To assist in the creation of your own test runner, Django provides a number of
utility methods in the ``django.test.utils`` module.

.. function:: setup_test_environment()

    Performs any global pre-test setup, such as the installing the
    instrumentation of the template rendering system and setting up
    the dummy ``SMTPConnection``.

.. function:: teardown_test_environment()

    Performs any global post-test teardown, such as removing the black
    magic hooks into the template system and restoring normal e-mail
    services.

The creation module of the database backend (``connection.creation``)
also provides some utilities that can be useful during testing.

.. function:: create_test_db(verbosity=1, autoclobber=False)

    Creates a new test database and runs ``syncdb`` against it.

    ``verbosity`` has the same behavior as in ``run_tests()``.

    ``autoclobber`` describes the behavior that will occur if a
    database with the same name as the test database is discovered:

        * If ``autoclobber`` is ``False``, the user will be asked to
          approve destroying the existing database. ``sys.exit`` is
          called if the user does not approve.
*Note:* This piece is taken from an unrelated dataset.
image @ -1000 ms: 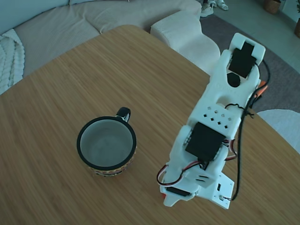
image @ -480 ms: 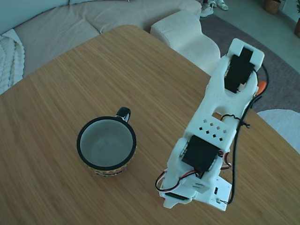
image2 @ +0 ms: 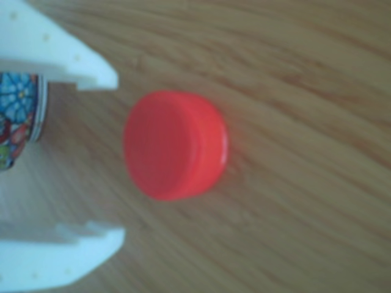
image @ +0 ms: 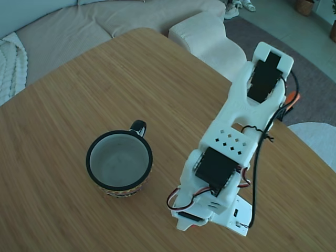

        * If autoclobber is ``True``, the database will be destroyed
          without consulting the user.

    Returns the name of the test database that it created.

    ``create_test_db()`` has the side effect of modifying the value of
    :setting:`NAME` in :setting:`DATABASES` to match the name of the test
    database.

    .. versionchanged:: 1.0
       ``create_test_db()`` now returns the name of the test database.

.. function:: destroy_test_db(old_database_name, verbosity=1)

    Destroys the database whose name is in stored in :setting:`NAME` in the
    :setting:`DATABASES`, and sets :setting:`NAME` to use the
    provided name.

    ``verbosity`` has the same behavior as in ``run_tests()``.